__PROBLEM STATEMENT__
Make an exact copy of the data below, leaving out every picture.

__RAW DATA__

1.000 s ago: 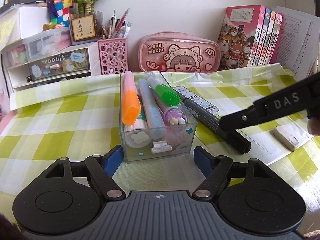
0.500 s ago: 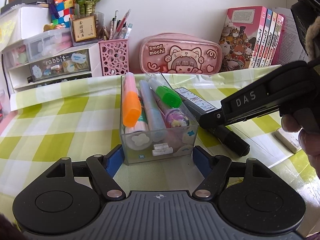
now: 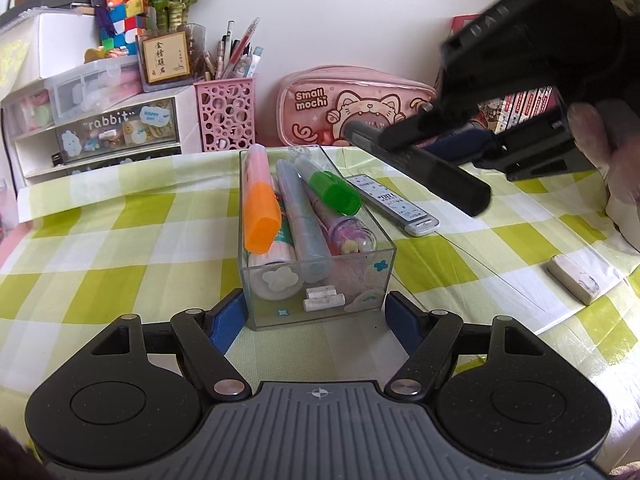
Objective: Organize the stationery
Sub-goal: 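Lower the black marker into the clear box and open the right gripper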
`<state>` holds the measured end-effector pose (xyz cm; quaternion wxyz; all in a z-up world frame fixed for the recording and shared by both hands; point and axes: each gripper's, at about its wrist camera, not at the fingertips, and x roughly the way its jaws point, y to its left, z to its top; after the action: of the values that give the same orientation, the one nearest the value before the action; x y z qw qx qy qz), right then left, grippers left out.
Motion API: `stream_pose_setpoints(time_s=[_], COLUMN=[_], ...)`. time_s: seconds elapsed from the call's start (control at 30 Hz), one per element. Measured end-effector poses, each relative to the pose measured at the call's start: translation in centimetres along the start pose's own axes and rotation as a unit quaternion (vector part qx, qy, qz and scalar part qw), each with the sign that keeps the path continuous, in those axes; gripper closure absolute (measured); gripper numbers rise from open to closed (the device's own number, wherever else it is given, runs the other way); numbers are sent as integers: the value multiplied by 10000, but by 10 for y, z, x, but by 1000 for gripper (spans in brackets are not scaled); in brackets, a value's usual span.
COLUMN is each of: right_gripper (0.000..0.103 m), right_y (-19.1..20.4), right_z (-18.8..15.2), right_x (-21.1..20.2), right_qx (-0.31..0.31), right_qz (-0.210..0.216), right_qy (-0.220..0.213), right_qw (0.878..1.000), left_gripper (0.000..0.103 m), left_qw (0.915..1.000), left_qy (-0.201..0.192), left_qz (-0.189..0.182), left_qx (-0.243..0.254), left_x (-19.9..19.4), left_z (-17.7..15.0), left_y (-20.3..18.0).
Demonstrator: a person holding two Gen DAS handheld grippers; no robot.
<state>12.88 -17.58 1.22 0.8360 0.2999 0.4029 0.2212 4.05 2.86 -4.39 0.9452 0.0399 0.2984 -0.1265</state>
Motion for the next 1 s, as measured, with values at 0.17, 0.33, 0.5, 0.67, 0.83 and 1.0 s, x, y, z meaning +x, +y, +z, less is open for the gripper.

__COMPLETED EXERCISE__
1.000 s ago: 
0.500 s ago: 
now: 
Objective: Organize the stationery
Sub-goal: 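Lower the black marker into the clear box and open the right gripper
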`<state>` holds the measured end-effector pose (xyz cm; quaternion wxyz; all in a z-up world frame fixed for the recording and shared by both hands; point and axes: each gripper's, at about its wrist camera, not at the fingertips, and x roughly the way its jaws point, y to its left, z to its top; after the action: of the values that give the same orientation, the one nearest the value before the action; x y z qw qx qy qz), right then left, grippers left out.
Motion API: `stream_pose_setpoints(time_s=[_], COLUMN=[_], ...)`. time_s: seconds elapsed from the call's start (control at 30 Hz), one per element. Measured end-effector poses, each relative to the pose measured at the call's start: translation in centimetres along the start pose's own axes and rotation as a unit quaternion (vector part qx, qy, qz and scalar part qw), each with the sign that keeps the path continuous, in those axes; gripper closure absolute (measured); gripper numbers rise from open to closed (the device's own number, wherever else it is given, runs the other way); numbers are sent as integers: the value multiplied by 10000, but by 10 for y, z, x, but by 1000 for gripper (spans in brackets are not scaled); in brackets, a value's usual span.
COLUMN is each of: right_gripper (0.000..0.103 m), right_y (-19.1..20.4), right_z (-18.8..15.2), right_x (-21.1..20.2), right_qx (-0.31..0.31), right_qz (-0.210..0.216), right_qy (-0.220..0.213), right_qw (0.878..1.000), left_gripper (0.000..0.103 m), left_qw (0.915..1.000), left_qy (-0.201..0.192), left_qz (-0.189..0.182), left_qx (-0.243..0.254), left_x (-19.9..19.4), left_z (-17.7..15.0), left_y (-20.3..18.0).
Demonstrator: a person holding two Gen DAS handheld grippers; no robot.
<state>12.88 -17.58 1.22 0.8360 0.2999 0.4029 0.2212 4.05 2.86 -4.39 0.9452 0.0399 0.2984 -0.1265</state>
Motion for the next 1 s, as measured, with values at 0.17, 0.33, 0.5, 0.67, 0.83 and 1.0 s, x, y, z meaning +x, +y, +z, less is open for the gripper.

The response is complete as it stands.